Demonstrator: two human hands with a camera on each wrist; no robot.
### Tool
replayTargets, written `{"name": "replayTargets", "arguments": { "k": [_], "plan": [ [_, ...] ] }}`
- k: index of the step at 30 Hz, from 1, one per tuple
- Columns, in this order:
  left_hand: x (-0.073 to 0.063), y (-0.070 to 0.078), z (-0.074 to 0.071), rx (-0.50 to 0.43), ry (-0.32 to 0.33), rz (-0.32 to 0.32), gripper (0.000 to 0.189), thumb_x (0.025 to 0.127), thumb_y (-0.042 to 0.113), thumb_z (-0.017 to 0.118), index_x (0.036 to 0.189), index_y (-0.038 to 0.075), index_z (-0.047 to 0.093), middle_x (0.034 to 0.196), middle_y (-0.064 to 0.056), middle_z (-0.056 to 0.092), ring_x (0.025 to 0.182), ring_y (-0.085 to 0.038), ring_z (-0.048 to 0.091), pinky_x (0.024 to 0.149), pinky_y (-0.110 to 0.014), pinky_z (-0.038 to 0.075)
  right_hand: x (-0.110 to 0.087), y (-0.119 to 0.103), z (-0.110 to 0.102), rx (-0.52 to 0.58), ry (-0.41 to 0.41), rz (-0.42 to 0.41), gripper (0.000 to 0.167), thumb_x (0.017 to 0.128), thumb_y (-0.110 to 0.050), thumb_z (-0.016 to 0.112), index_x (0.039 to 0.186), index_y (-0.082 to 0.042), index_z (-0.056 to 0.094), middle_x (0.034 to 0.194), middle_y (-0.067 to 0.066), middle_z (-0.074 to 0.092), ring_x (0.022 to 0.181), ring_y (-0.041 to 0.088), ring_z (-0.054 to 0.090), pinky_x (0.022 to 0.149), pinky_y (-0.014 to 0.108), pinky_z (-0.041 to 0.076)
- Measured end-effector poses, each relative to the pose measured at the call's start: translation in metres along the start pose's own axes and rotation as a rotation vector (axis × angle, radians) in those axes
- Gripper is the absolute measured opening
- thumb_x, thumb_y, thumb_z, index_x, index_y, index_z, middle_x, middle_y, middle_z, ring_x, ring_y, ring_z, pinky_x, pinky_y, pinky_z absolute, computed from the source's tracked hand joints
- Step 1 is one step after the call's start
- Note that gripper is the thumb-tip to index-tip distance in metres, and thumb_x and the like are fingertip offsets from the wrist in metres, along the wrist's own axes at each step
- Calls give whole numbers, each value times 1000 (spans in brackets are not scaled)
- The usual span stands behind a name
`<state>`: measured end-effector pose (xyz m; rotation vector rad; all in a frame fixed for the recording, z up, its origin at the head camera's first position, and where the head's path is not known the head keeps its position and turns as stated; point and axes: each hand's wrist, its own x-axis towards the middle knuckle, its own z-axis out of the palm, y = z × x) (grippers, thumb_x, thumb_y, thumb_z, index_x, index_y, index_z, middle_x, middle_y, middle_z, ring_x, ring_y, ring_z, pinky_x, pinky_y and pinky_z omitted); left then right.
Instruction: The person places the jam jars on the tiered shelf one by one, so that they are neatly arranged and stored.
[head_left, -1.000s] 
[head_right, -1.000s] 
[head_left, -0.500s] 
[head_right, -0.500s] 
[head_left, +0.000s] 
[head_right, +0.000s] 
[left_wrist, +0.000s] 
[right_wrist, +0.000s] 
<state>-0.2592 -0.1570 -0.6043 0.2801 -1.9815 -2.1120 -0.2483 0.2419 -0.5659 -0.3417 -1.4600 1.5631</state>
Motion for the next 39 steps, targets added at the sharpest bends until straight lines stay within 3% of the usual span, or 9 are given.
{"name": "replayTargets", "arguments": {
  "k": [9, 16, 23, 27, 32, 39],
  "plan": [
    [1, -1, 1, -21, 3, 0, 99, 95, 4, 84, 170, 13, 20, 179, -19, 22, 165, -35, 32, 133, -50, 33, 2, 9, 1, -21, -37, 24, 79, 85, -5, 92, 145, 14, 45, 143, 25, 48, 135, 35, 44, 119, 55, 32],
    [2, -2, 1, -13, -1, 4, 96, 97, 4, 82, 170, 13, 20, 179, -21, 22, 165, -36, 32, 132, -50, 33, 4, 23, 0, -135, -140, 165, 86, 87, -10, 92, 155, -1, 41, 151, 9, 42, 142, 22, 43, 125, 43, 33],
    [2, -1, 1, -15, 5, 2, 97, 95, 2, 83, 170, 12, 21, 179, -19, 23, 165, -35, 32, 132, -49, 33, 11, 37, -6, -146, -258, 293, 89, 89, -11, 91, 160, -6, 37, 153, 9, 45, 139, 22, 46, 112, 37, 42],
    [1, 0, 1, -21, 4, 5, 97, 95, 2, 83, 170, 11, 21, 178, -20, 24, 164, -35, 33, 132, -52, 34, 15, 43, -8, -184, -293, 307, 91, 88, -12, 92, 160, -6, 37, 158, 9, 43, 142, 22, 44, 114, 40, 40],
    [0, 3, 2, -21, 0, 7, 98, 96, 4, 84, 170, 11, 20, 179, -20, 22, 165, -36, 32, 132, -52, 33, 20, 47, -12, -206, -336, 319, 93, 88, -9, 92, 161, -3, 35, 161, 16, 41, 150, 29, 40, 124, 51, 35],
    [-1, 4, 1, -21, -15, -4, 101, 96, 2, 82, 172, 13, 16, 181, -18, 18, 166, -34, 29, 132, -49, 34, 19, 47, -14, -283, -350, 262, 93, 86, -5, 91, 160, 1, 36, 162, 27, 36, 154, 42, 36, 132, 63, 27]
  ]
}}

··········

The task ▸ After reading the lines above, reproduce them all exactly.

Result ▸
Demonstrator: two human hands with a camera on each wrist; no robot.
### Tool
replayTargets, written `{"name": "replayTargets", "arguments": { "k": [_], "plan": [ [_, ...] ] }}`
- k: index of the step at 30 Hz, from 1, one per tuple
- Columns, in this order:
  left_hand: x (-0.073 to 0.063), y (-0.070 to 0.078), z (-0.074 to 0.071), rx (-0.50 to 0.43), ry (-0.32 to 0.33), rz (-0.32 to 0.32), gripper (0.000 to 0.189), thumb_x (0.025 to 0.127), thumb_y (-0.042 to 0.113), thumb_z (-0.017 to 0.118), index_x (0.036 to 0.189), index_y (-0.038 to 0.075), index_z (-0.047 to 0.093), middle_x (0.034 to 0.196), middle_y (-0.064 to 0.056), middle_z (-0.056 to 0.092), ring_x (0.025 to 0.182), ring_y (-0.085 to 0.038), ring_z (-0.048 to 0.091), pinky_x (0.024 to 0.149), pinky_y (-0.110 to 0.014), pinky_z (-0.038 to 0.075)
  right_hand: x (-0.110 to 0.087), y (-0.119 to 0.103), z (-0.110 to 0.102), rx (-0.52 to 0.58), ry (-0.41 to 0.41), rz (-0.42 to 0.41), gripper (0.000 to 0.167), thumb_x (0.017 to 0.128), thumb_y (-0.110 to 0.050), thumb_z (-0.016 to 0.112), index_x (0.039 to 0.186), index_y (-0.082 to 0.042), index_z (-0.056 to 0.094), middle_x (0.034 to 0.194), middle_y (-0.067 to 0.066), middle_z (-0.074 to 0.092), ring_x (0.022 to 0.181), ring_y (-0.041 to 0.088), ring_z (-0.054 to 0.090), pinky_x (0.022 to 0.149), pinky_y (-0.014 to 0.108), pinky_z (-0.041 to 0.076)
- Measured end-effector poses, each relative to the pose measured at the call's start: translation in metres along the start pose's own axes and rotation as a rotation vector (axis × angle, radians) in those axes
- Gripper is the absolute measured opening
- thumb_x, thumb_y, thumb_z, index_x, index_y, index_z, middle_x, middle_y, middle_z, ring_x, ring_y, ring_z, pinky_x, pinky_y, pinky_z absolute, computed from the source's tracked hand joints
- Step 1 is one step after the call's start
- Note that gripper is the thumb-tip to index-tip distance in metres, and thumb_x and the like are fingertip offsets from the wrist in metres, along the wrist's own axes at each step
- Calls give whole numbers, each value times 1000 (spans in brackets are not scaled)
- The usual span stands behind a name
`<state>`: measured end-effector pose (xyz m; rotation vector rad; all in a frame fixed for the recording, z up, its origin at the head camera's first position, and where the head's path is not known the head keeps its position and turns as stated; point and axes: each hand's wrist, its own x-axis towards the middle knuckle, its own z-axis out of the palm, y = z × x) (grippers, thumb_x, thumb_y, thumb_z, index_x, index_y, index_z, middle_x, middle_y, middle_z, ring_x, ring_y, ring_z, pinky_x, pinky_y and pinky_z omitted); left then right.
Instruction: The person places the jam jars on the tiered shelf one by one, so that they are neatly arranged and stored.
[head_left, -1.000s] 
[head_right, -1.000s] 
[head_left, -0.500s] 
[head_right, -0.500s] 
[head_left, +0.000s] 
[head_right, +0.000s] 
[left_wrist, +0.000s] 
[right_wrist, +0.000s] 
<state>-0.2592 -0.1570 -0.6043 0.2801 -1.9815 -2.1120 -0.2483 0.2419 -0.5659 -0.3417 -1.4600 1.5631</state>
Motion for the next 39 steps, targets added at the sharpest bends until straight lines stay within 3% of the usual span, or 9 are given.
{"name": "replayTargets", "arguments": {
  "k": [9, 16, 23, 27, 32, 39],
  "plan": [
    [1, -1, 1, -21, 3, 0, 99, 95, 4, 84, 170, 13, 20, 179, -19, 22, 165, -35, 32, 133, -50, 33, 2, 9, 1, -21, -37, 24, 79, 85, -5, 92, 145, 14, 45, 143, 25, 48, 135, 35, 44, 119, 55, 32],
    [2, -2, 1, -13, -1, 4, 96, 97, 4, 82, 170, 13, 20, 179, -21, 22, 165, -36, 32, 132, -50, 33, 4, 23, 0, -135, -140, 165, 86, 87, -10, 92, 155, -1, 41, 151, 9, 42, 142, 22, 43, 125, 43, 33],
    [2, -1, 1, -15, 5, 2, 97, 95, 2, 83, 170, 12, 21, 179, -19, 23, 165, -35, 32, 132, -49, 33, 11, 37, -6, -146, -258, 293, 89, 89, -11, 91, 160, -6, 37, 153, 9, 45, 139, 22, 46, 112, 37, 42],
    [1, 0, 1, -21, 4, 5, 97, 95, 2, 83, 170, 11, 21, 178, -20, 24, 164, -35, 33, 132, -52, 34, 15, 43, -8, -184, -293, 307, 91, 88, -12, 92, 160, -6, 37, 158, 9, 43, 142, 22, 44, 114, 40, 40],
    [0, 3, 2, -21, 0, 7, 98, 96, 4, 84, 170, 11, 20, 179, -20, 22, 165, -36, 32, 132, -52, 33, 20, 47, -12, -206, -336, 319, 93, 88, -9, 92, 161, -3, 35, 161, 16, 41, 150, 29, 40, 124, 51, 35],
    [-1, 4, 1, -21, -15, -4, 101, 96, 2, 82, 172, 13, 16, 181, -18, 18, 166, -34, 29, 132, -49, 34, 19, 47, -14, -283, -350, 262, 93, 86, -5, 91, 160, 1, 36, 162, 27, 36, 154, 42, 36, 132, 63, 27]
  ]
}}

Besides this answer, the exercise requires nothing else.